## Try it
In the lines below, count those containing the word "that" and give the number alone.

-- Provided records follows --

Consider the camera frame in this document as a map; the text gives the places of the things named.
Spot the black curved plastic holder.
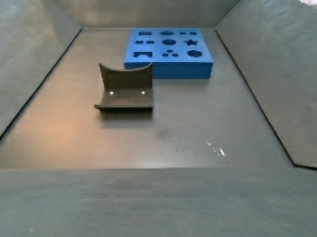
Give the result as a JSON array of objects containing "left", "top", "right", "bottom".
[{"left": 94, "top": 64, "right": 154, "bottom": 111}]

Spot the blue shape sorter block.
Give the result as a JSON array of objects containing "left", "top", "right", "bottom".
[{"left": 125, "top": 28, "right": 213, "bottom": 79}]

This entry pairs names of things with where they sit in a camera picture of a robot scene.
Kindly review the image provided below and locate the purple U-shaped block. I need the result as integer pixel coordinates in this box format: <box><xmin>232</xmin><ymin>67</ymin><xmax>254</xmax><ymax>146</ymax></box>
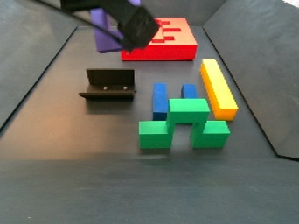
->
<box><xmin>90</xmin><ymin>0</ymin><xmax>140</xmax><ymax>53</ymax></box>

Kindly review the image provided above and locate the black angle fixture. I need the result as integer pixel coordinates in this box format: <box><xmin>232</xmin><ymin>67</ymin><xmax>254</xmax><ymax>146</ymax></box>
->
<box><xmin>78</xmin><ymin>68</ymin><xmax>136</xmax><ymax>99</ymax></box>

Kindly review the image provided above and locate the red slotted board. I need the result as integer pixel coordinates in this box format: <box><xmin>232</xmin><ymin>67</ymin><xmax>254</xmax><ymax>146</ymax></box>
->
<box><xmin>120</xmin><ymin>17</ymin><xmax>197</xmax><ymax>61</ymax></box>

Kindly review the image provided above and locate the blue U-shaped block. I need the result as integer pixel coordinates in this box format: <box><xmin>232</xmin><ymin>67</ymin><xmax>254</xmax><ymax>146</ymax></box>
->
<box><xmin>152</xmin><ymin>83</ymin><xmax>198</xmax><ymax>121</ymax></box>

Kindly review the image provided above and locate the green stepped arch block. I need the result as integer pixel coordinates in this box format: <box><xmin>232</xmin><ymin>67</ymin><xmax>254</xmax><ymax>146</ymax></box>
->
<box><xmin>138</xmin><ymin>98</ymin><xmax>229</xmax><ymax>149</ymax></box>

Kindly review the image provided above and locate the yellow long block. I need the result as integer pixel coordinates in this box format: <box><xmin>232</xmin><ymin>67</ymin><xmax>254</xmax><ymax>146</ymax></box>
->
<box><xmin>200</xmin><ymin>59</ymin><xmax>238</xmax><ymax>121</ymax></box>

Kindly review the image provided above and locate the black cable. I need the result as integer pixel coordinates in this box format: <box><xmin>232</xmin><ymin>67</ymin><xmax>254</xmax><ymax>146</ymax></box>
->
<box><xmin>36</xmin><ymin>0</ymin><xmax>126</xmax><ymax>45</ymax></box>

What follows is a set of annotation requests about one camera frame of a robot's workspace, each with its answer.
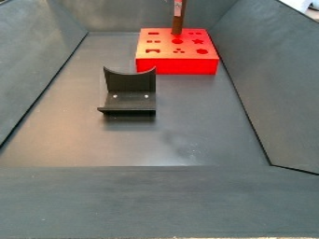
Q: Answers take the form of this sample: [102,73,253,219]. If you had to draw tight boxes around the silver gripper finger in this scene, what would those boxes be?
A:
[174,0,183,17]

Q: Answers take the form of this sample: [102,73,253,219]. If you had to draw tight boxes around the red shape sorting board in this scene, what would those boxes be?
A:
[135,28,219,75]

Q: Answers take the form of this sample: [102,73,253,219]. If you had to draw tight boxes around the black curved peg holder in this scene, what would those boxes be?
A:
[98,68,157,114]

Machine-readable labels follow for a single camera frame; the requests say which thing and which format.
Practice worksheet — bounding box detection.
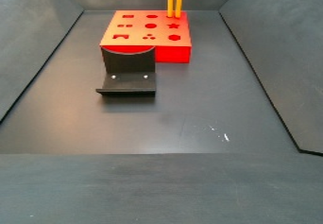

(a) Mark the red shape-sorting block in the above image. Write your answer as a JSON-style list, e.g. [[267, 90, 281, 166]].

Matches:
[[100, 10, 192, 63]]

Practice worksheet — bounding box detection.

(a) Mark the black curved holder bracket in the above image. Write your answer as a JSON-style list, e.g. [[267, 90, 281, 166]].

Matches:
[[96, 47, 156, 95]]

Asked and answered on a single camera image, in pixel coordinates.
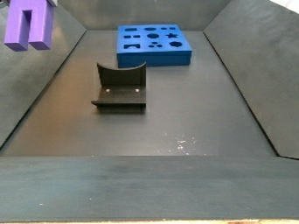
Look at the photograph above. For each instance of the blue shape-sorting board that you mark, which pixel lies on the blue shape-sorting board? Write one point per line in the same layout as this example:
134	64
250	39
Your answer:
154	44

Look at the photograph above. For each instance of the dark curved holder stand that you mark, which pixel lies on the dark curved holder stand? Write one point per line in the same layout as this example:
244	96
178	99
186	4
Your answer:
121	86

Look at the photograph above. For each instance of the purple double-square block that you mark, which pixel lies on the purple double-square block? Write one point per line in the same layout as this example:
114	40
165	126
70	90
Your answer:
29	24

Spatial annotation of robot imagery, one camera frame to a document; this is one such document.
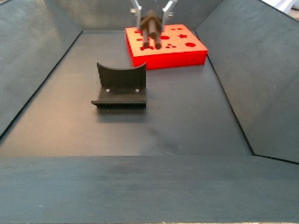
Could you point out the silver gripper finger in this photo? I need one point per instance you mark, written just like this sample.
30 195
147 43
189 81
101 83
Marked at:
168 12
137 12

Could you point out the brown three prong object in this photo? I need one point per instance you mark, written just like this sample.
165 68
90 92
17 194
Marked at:
152 29

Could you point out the black curved fixture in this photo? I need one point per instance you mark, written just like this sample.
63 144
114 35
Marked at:
122 87

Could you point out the red block with shaped holes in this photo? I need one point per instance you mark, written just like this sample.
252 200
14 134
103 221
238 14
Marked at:
182 49

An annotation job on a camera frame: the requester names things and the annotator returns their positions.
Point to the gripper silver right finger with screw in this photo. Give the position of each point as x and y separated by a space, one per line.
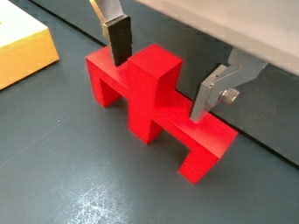
218 87

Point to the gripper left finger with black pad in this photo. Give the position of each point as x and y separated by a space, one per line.
116 23

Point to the red cross-shaped block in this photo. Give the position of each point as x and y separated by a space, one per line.
146 80

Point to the yellow base board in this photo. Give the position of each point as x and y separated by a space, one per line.
27 48

-- Provided records concluded --

## Solved exercise
3